Cost: 6 hours to refactor. Benefit: can swap providers, A/B test, reduce vendor lock-in.

Communicating AI Tech Debt to Stakeholders

Technical debt is hard to explain. AI tech debt is harder.

Frame it in business terms:

  • "We can swap LLM providers in 1 hour instead of 2 weeks"
  • "Each hardcoded model name is a deployment risk"
  • "Scattered prompts cost us $500/month in unnecessary API calls"
  • "No evaluation framework means 30% of our AI features might be failing"

Quantify where possible:

  • "Abstracting the LLM layer costs 6 hours and saves 10 hours per provider change"
  • "Centralizing prompts costs 4 hours and saves 2 hours per A/B test"
  • "Adding evaluation framework costs 8 hours and prevents $50K in wasted API costs"

Risk language:

  • "Technical debt increases our incident response time"
  • "AI-generated code without review increases security risk"
  • "Scattered prompts make it impossible to audit AI decisions"
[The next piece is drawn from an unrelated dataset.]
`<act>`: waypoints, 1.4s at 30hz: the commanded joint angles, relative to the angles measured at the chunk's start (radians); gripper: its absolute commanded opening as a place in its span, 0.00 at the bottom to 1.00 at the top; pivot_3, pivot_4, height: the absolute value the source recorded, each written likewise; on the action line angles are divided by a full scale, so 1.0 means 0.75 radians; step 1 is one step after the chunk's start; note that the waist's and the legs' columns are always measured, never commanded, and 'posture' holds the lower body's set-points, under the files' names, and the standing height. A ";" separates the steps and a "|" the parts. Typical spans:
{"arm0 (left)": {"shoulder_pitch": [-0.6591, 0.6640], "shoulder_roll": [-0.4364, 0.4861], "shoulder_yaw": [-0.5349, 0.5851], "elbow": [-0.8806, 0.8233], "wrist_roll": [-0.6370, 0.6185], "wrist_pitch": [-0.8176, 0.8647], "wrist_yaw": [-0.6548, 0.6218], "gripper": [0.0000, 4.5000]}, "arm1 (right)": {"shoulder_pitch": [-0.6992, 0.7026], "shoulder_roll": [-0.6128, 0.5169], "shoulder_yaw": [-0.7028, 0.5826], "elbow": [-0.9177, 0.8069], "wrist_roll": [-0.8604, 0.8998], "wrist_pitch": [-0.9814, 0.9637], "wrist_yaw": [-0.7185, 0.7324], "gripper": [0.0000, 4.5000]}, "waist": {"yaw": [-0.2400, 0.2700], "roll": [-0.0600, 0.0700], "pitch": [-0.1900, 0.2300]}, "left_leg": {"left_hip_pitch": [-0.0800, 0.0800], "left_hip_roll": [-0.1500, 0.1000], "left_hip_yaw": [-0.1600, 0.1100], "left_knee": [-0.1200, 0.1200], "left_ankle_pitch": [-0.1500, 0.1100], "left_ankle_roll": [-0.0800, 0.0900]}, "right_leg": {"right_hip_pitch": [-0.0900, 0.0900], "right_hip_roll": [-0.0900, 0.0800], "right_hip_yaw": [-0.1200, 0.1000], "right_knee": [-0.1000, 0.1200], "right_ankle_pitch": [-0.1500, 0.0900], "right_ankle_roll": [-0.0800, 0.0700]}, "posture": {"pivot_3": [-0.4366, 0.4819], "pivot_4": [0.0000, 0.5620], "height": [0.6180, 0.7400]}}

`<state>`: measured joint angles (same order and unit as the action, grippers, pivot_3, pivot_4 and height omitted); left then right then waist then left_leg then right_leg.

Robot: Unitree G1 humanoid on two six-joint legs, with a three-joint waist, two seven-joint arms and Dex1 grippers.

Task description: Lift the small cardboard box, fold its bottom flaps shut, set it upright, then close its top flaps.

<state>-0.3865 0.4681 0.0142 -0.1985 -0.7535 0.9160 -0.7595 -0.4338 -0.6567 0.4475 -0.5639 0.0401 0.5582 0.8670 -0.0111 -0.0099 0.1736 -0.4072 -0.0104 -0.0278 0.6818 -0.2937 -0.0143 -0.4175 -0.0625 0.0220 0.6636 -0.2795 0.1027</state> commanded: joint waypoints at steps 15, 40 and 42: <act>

Paying It Down Incrementally

Don't try to fix all tech debt. Prioritize:

Quarter 1: Fix reckless tech debt (hardcoded models, scattered prompts)

  • Timeline: 2-3 sprints
  • Owner: Backend team
  • Impact: 30% reduction in AI component complexity

Quarter 2: Refactor AI components (type safety, abstraction layers)

  • Timeline: 2-3 sprints
  • Owner: Backend + AI team
  • Impact: 20% improvement in developer productivity

Quarter 3: Add evaluation framework and monitoring

  • Timeline: 3-4 sprints
  • Owner: ML + Backend team
  • Impact: 50% reduction in AI-related incidents

Ongoing: Review code reviews for AI anti-patterns

  • Timeline: Continuous
  • Owner: All engineers
  • Impact: Prevent new tech debt accumulation

Checklist

  • Audit codebase for hardcoded model names
  • Centralize all prompts in a single module
  • Abstract LLM provider behind interface
  • Add type safety to AI API calls
  • Measure LLM accuracy on your domain
  • Document all AI tech debt in a spreadsheet
  • Classify debt as reckless/prudent and deliberate/inadvertent
  • Create quarterly refactoring plan
  • Review code for AI anti-patterns
  • Communicate tech debt to stakeholders in business terms

Conclusion

Tech debt from AI is real and growing. The good news: it's predictable and manageable if you treat it systematically. Centralize prompts, abstract providers, measure quality, and pay down debt incrementally. This is how teams keep AI systems maintainable as they scale.